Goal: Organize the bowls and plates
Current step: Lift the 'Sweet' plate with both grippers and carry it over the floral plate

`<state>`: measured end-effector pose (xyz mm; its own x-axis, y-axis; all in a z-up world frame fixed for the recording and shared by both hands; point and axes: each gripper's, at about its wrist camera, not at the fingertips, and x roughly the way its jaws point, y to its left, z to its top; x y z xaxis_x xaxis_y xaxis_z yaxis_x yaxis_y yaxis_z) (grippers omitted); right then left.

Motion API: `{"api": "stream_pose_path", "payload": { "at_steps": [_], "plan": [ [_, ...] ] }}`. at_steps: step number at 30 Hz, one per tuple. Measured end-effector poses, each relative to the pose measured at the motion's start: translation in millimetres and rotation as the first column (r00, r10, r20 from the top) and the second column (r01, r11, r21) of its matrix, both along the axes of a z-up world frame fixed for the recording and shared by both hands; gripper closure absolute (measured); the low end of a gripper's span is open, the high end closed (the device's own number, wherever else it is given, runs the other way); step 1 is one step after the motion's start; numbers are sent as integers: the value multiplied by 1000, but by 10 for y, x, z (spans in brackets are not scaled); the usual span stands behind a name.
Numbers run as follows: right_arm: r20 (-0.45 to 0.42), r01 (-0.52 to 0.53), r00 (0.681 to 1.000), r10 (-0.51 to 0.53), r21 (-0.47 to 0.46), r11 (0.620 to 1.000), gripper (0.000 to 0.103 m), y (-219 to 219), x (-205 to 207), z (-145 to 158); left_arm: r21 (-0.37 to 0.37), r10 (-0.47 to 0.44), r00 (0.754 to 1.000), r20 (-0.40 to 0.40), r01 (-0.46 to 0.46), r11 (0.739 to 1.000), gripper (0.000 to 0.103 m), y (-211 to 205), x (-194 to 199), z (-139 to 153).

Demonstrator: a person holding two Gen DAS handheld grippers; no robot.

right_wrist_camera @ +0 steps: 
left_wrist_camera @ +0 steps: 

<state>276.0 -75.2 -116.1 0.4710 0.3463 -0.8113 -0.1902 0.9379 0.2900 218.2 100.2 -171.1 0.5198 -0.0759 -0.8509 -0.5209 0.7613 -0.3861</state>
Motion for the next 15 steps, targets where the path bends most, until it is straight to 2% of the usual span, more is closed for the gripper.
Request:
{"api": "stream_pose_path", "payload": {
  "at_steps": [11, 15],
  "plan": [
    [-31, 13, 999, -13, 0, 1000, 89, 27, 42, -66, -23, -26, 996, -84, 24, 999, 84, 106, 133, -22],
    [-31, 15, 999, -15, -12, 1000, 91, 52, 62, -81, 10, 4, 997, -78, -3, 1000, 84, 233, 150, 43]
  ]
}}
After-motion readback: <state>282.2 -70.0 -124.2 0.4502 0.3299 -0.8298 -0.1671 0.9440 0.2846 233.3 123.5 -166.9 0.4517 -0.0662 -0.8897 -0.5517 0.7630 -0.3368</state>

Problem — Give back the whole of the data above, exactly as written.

Answer area —
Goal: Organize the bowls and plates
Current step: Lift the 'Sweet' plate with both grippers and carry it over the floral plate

`<state>`: measured end-effector pose (xyz mm; its own x-axis, y-axis; all in a z-up world frame fixed for the recording and shared by both hands; point and axes: each gripper's, at about its wrist camera, not at the fingertips, and x roughly the way its jaws point, y to its left, z to its top; x y z xaxis_x xaxis_y xaxis_z yaxis_x yaxis_y yaxis_z) (grippers omitted); right then left.

Motion API: `{"api": "stream_pose_path", "payload": { "at_steps": [_], "plan": [ [_, ...] ] }}`. at_steps: step number at 30 Hz, one per tuple. Measured end-effector poses, each relative to the pose measured at the motion's start: translation in millimetres and rotation as the first column (r00, r10, r20 from the top) and the second column (r01, r11, r21) of its matrix, both along the axes of a z-up world frame fixed for the recording and shared by both hands; gripper closure absolute (measured); the low end of a gripper's span is open, the high end closed (the device's own number, wherever else it is given, runs the other way); step 1 is one step after the motion's start; numbers are sent as integers: the value multiplied by 1000, but by 10 for y, x, z (spans in brackets are not scaled); the usual span stands behind a name.
Numbers run as follows: right_arm: r20 (-0.45 to 0.42), r01 (-0.52 to 0.53), r00 (0.681 to 1.000), r10 (-0.51 to 0.53), r21 (-0.47 to 0.46), r11 (0.620 to 1.000), gripper (0.000 to 0.103 m), y (-219 to 219), x (-205 to 207), z (-145 to 158); left_arm: r21 (-0.37 to 0.37), r10 (-0.47 to 0.44), r00 (0.754 to 1.000), r20 (-0.40 to 0.40), r01 (-0.46 to 0.46), r11 (0.739 to 1.000), gripper (0.000 to 0.103 m), y (-211 to 205), x (-194 to 199), z (-139 to 153).

Demonstrator: a person holding two Gen DAS handheld grippers; no robot.

right_wrist_camera @ +0 steps: 
left_wrist_camera @ +0 steps: 

<state>276.0 -75.2 -116.1 0.4710 0.3463 -0.8113 -0.1902 0.9379 0.2900 218.2 100.2 -171.1 0.5198 -0.0759 -0.8509 -0.5209 0.7613 -0.3861</state>
Motion for the next 15 steps, targets where the path bends most, until it is straight to 2% of the usual span, more is closed for the gripper.
Request:
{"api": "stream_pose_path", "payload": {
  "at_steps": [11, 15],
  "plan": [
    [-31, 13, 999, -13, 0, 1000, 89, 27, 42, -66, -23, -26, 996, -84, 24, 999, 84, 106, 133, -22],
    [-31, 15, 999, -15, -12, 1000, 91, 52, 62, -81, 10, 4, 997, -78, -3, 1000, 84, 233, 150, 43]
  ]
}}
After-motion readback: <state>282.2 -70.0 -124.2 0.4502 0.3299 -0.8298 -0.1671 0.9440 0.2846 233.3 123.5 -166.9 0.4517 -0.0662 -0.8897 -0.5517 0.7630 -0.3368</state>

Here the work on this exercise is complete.